Description of the task | If pictures appear among the lines below, leave them out while you return exactly the lines from the one with "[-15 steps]" through the one with "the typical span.".

Data excerpt |
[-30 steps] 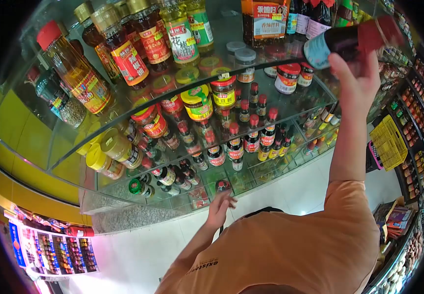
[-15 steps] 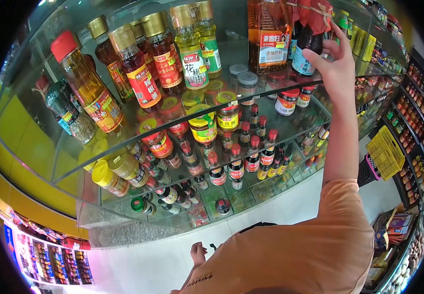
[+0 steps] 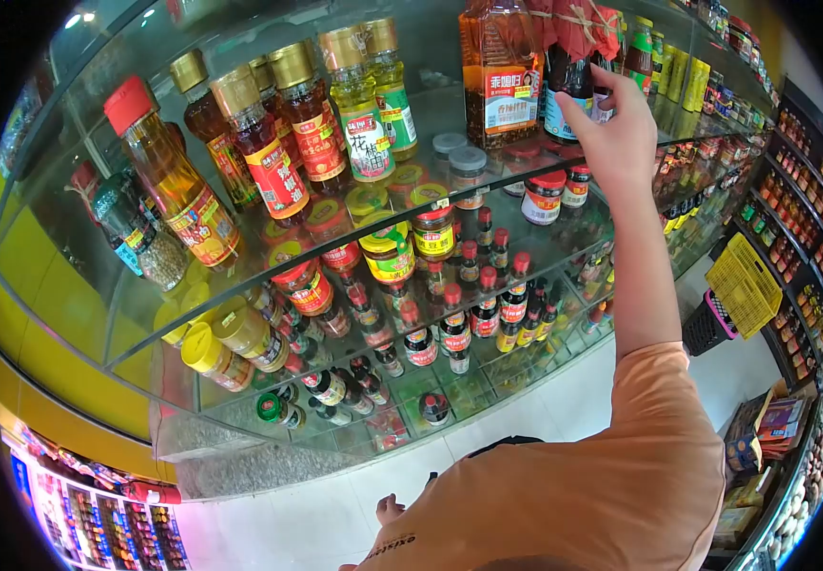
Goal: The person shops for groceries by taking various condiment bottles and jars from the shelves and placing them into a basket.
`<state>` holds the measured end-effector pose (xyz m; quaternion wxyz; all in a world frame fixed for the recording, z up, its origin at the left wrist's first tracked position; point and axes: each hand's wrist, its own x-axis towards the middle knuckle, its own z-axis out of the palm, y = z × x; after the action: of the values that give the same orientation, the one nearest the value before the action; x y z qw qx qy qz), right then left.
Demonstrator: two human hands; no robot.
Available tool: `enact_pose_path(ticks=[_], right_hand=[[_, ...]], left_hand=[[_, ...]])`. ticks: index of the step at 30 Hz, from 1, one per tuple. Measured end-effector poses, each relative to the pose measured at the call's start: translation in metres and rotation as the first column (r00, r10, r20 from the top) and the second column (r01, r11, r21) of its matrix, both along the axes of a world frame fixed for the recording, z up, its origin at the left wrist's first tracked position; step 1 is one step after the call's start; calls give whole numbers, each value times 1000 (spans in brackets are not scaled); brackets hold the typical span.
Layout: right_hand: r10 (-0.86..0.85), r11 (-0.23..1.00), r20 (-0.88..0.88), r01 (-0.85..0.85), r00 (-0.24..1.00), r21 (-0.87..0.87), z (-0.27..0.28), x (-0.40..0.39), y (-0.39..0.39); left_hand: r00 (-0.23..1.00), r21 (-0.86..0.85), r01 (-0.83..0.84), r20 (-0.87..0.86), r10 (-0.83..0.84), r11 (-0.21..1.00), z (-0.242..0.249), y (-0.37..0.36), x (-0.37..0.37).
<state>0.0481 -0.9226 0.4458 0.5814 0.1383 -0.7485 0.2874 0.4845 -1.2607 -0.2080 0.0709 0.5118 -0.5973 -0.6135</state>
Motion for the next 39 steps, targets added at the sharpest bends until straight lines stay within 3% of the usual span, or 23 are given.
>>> enact_pose_path(ticks=[3,4,7,10,13,16,19,23,24,25,26,27,29,31,32,34,35,37,39], right_hand=[[-34,999,-31,34,999,19,0,-4,-3],[-67,997,-66,69,996,33,-1,-8,-2],[-96,994,-74,99,993,41,-2,-18,-2],[-104,994,-20,105,994,13,-5,-16,-3],[-91,995,-93,95,992,40,-12,-11,4],[147,989,-172,-143,974,38,-33,3,23],[353,920,-248,-286,902,266,-83,18,61],[436,816,249,-496,865,296,-217,48,136],[439,813,472,-561,765,154,-263,61,160],[329,831,688,-544,647,114,-317,77,192],[256,834,907,-551,333,-33,-365,96,226],[166,843,947,-538,275,9,-448,119,266],[34,846,999,-532,-16,-37,-528,185,336],[-21,907,963,-411,-267,-95,-559,249,386],[5,921,961,-374,-278,-113,-557,266,407],[232,960,887,-54,-399,-275,-546,297,448],[147,988,870,31,-470,-150,-557,303,471],[58,997,903,-15,-425,-71,-560,317,515],[106,994,887,57,-450,-89,-569,332,543]], left_hand=[[997,129,-61,46,55,990,-40,-13,14],[997,108,-44,69,37,993,-103,-22,31],[985,198,-140,124,117,970,-97,-11,45],[984,203,-138,138,112,969,-98,1,53],[984,204,-133,147,104,970,-95,16,61],[983,208,-122,158,90,971,-95,33,61],[983,214,-80,177,42,974,-112,47,61],[963,238,106,218,-160,965,-100,76,37],[890,172,343,257,-378,924,-108,81,28],[647,4,715,374,-664,699,-125,83,22],[362,-142,930,528,-768,340,-134,91,11],[157,-283,958,631,-760,-37,-130,100,0],[-8,-96,989,735,-678,-115,-131,131,-40],[-88,-55,984,682,-726,-171,-112,167,-75],[-108,-30,986,639,-762,-166,-99,189,-97],[-117,51,993,502,-857,-106,-84,230,-138],[-113,100,992,425,-898,-78,-84,246,-158],[61,310,947,88,-994,85,-105,284,-207],[330,571,802,-178,-927,176,-114,322,-235]])
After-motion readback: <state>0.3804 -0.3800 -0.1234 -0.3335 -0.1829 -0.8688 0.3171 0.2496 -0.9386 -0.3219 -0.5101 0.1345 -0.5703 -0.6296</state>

Answer section |
[-15 steps] 
[+0 steps] 
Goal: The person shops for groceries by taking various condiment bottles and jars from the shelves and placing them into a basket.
`<state>` holds the measured end-effector pose (xyz m; quaternion wxyz; all in a world frame fixed for the recording, z up, its origin at the left wrist's first tracked position; point and axes: each hand's wrist, its own x-axis towards the middle knuckle, its own z-axis out of the palm, y = z × x; after the action: of the values that give the same orientation, the one nearest the value before the action; x y z qw qx qy qz), right then left.
Demonstrator: two human hands; no robot.
Available tool: `enact_pose_path(ticks=[_], right_hand=[[_, ...]], left_hand=[[_, ...]])`. ticks: index of the step at 30 Hz, from 1, one per tuple. Measured end-effector poses, each relative to the pose measured at the call's start: translation in metres and rotation as the first column (r00, r10, r20 from the top) and the second column (r01, r11, r21) of its matrix, both along the axes of a world frame fixed for the recording, z up, its origin at the left wrist's first tracked position; step 1 is one step after the call's start; calls give whole numbers, each value times 1000 (spans in brackets are not scaled); brackets hold the typical span.

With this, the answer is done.